Southern California Edison, a subsidiary of Edison International, earned $572 million in revenue the first three quarters of 2005, according to company statements. It serves 13 million people over a 50,000 square-mile service area throughout Southern California.
Meanwhile, Pacific Gas & Electric also is expecting to increase rates about 6 percent to 7 percent next year with natural gas prices responsible for about half of that, a PG&E spokesman said.
Other costs can be traced to new state programs for solar power and conservation, as well as standard inflation.
“(The settlements) are definitely playing a role in keeping rates from rising higher than they otherwise would,” said PG&E spokesman John Nelson.
The state’s third major investor-owned utility, San Diego Gas & Electric, plans to hike bills by less than 1 percent next year. A company spokesman could not provide an immediate explanation why SDG&E will be able to keep rates relatively stable while the other investor-owned utilities are raising rates.

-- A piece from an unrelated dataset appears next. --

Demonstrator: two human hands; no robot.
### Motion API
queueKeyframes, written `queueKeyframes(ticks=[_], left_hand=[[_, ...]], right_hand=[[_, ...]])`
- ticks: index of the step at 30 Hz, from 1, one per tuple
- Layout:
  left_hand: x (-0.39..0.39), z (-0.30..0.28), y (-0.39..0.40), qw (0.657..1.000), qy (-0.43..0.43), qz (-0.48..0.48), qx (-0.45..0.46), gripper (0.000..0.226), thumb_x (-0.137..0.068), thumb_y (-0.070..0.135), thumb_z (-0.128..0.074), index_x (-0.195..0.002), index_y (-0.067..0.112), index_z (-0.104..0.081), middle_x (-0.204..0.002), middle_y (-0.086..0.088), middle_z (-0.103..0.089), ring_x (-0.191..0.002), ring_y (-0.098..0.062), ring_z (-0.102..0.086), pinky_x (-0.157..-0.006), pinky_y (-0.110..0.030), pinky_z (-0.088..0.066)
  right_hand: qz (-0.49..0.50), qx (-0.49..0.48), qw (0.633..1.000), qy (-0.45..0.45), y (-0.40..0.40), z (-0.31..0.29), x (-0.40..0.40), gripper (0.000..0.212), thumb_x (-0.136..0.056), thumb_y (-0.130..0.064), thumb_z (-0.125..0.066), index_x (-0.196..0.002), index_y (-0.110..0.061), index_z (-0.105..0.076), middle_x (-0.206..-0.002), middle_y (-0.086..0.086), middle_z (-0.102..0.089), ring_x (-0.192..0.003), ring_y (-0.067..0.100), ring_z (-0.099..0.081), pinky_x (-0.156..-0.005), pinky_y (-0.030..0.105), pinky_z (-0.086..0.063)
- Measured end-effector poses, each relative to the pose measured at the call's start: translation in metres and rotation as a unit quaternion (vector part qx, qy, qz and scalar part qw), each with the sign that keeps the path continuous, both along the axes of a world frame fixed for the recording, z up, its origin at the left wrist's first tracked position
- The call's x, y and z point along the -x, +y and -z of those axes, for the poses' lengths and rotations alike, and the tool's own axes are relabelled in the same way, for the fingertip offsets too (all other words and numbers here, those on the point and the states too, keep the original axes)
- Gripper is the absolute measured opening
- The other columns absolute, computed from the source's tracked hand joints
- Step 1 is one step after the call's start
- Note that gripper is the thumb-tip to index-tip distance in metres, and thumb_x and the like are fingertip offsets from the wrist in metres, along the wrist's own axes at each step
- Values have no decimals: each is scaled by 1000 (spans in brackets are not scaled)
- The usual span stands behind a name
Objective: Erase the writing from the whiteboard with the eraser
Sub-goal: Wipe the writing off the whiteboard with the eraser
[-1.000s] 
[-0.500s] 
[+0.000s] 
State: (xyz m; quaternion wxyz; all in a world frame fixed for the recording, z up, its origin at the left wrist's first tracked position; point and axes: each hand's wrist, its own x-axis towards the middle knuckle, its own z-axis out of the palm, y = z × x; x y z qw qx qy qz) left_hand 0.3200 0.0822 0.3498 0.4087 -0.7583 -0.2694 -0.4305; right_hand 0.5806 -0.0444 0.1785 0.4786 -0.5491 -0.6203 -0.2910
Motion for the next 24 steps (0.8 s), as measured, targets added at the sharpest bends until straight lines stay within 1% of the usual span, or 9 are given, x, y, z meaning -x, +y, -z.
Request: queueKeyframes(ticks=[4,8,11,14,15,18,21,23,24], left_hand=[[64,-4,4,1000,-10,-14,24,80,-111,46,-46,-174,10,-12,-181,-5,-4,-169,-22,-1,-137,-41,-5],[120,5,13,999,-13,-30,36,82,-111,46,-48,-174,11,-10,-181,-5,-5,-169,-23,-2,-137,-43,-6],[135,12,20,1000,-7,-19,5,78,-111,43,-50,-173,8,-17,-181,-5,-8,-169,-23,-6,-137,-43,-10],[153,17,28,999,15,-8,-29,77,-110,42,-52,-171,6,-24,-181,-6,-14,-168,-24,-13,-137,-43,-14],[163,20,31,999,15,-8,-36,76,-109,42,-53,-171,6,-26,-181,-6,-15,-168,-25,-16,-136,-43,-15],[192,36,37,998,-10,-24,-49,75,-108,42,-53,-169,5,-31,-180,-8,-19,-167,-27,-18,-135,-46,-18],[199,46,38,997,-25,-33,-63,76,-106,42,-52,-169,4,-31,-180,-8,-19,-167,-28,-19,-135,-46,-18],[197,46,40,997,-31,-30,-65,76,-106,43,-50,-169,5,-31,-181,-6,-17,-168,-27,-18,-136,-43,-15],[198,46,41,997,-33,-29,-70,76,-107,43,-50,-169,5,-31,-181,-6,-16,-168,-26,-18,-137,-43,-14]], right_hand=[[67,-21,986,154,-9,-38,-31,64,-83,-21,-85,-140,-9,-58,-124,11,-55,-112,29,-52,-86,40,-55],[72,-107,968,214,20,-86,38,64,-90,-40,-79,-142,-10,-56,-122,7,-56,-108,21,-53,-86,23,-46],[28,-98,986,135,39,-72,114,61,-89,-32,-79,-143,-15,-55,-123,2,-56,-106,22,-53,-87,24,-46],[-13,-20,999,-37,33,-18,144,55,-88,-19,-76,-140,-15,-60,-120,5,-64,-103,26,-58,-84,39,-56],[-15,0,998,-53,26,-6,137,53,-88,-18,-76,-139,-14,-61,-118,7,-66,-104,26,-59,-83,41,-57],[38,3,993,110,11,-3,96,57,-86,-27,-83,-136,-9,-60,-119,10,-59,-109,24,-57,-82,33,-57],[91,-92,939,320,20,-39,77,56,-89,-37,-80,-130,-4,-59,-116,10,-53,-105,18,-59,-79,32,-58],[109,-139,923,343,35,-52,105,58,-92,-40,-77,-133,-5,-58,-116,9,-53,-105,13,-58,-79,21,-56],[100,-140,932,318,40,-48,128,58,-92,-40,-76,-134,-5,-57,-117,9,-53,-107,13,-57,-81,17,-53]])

The Los Angeles Department of Water and Power, which remained relatively immune to the energy crisis, has not announced plans to seek any rate hikes next year. The attorney general cases primarily affected the state’s three investor-owned utilities, not municipal agencies like the DWP.
Ultimately, consumer groups say ratepayers who were expecting some payback for the gouging during the energy crisis will be disappointed.
“The problem is we’re getting pennies on the dollar in these settlements,” said Mindy Spatt, spokeswoman for a San Francisco-based consumer group, The Utility Reform Network.
“The settlements are nothing compared to what these companies basically robbed from us,” Spatt said. “And we pay the price every month in our electric bills, and there’s no relief in sight.”